Приходили следователи. Спрашивали, знаю ли я нападавших (не знаю), поступали ли в мой адрес угрозы (не поступали), гей ли я (не гей), говорили ли нападавшие мне что-нибудь (тут пришлось соврать и сказать, что не говорили). Следователи уходили, потом приходили опять, повторяли свои вопросы, а потом пришел настоящий генерал, который тоже спрашивал про угрозы, лица и гомосексуализм, и, записав мои ответы, вдруг спросил – «А вот скажите, вы советской историей не занимались? Перестройкой там, или сталинизмом?» Из моего тела еще торчали датчики, но, слава Богу, датчиков детектора лжи среди них не было, и я безболезненно дал генералу нечестный ответ, и он ушел ни с чем.
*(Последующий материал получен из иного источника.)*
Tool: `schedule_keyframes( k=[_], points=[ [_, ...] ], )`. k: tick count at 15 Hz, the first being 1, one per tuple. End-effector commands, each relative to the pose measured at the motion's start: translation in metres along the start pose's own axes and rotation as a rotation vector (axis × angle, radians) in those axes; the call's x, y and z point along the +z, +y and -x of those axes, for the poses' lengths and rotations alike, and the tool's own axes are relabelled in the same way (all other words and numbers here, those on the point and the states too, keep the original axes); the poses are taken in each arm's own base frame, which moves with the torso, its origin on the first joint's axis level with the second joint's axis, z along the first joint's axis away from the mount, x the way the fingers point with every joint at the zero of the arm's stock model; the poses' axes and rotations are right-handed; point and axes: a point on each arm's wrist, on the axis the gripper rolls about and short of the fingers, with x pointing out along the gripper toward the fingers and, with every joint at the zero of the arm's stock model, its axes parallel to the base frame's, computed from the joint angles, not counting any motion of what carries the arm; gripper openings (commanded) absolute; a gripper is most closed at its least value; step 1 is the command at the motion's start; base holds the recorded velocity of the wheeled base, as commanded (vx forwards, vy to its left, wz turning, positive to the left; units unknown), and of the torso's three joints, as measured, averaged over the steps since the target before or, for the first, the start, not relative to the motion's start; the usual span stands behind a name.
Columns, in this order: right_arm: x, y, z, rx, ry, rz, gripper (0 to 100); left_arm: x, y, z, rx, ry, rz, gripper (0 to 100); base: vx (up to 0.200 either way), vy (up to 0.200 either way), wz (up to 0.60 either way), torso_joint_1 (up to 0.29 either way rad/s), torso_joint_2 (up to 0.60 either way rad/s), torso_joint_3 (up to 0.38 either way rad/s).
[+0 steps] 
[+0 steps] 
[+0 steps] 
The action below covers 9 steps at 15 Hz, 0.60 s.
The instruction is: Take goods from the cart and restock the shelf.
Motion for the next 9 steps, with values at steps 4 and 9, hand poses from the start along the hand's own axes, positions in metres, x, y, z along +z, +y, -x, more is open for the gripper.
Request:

Откуда они знают – меня это даже не беспокоило. Знают, конечно, все знают, и только как мне со всем этим быть, вот этого я не понимал совсем. Пока я в палате – хорошо, а дальше? Молчать, говорить, писать? Пока я об этом думал, пришло письмо, настоящее бумажное письмо в конверте – Международный Фонд социально-экономических и политологических исследований предлагает мне пройти курс реабилитации в клинике Тель-а-Шомер в Израиле. На реабилитацию мне было плевать, я и дома могу реабилитироваться, но фонд,
LIX
В израильской клинике было скучно, но в палате был вай-фай, и я пролеживал свободные от реабилитационных мероприятий часы, оставаясь в родном российском информационном пространстве – тогда как раз прошли столкновения футбольных фанатов на Манежной площади, и в газетах много писали о поднимающем голову русском фашизме, приводя в пример среди прочего и покушение на мою жизнь, так взбудоражившее все российское общество, в том числе и президента Медведева – это было время, когда Путин оставил его в Кремле вместо себя, и многие, да и я не исключение, думали, что это и есть новая перестройка по типу той, которая была в восемьдесят пятом году. Удивительно, но Медведев как раз в те же дни собрался в Израиль, точнее – в палестинскую автономию, у которой случился очередной виток дружбы с Россией, что-то они там, кажется, должны были подписать. Я допускал, конечно, что Медведев заедет навестить меня – он, еще когда я лежал в реанимации, сделал по моему поводу несколько заявлений, о которых я не знал, зато знали и врачи, и вообще все, и это здорово мне помогло и в прямом медицинском смысле, и в смысле, как это принято называть, моральной поддержки. В общем, я бы не удивился, если бы двери моей израильской больничной палаты распахнулись, и в нее вошел бы российский президент.